The Washington State Liquor and Cannabis Board publishes a number of frequently updated lists and datasets.

3. Open the spreadsheet in Google spreadsheets or Excel. (These instructions will show Google spreadsheets, but either one should work similarly.) Scroll down and note that there are a lot of rows.

4. Some businesses have multiple licenses, but we only want to show each location once. Going through this spreadsheet to delete duplicates one at a time would be extraordinarily time-consuming. Please do not do this. Instead, we’ll use a formula to identify duplicates and then filter them out.

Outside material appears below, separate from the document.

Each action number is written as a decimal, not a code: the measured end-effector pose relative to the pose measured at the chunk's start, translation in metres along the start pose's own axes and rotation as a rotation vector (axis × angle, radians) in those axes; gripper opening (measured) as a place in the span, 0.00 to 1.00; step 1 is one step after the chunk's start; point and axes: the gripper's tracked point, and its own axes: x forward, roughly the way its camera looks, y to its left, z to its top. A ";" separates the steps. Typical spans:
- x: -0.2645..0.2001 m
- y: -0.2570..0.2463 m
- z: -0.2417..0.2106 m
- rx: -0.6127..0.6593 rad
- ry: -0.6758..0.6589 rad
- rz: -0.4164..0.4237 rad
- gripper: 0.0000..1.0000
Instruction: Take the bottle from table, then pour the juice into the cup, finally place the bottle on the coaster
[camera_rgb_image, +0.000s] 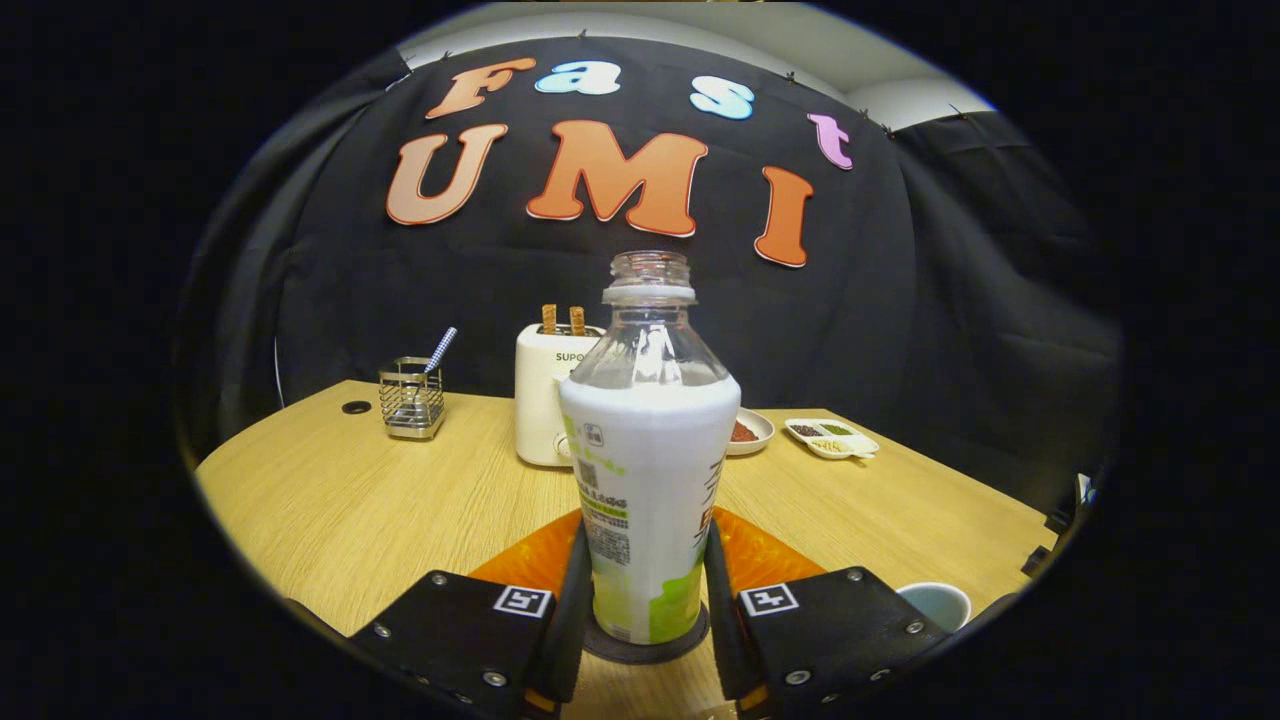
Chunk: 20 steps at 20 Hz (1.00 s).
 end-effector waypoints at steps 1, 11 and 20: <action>0.000 0.001 -0.002 0.001 0.001 0.002 0.54; -0.010 -0.009 -0.002 0.079 -0.002 -0.011 0.87; -0.095 -0.005 0.078 0.141 -0.199 0.075 0.97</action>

  • Insert a new column to the right of the “License Number” column.
  • Give the column a header such as “Duplicate Check.”
  • In the first cell, use this conditional formula to check whether the first row has the same license number as the second row: =if(B2=B3,"Duplicate", "") (This formula assumes the license number is in Column B. If it’s not, change the B’s in the formula to the correct column.)
  • At first, it may look like nothing happened. But that’s because the cell remains empty as long as the license number is unique (not a duplicate).
  • Click on the cell that contains the formula so it appears outlined with a tiny square in the bottom right corner. Double-click that tiny square to make the formula copy all the way down the spreadsheet.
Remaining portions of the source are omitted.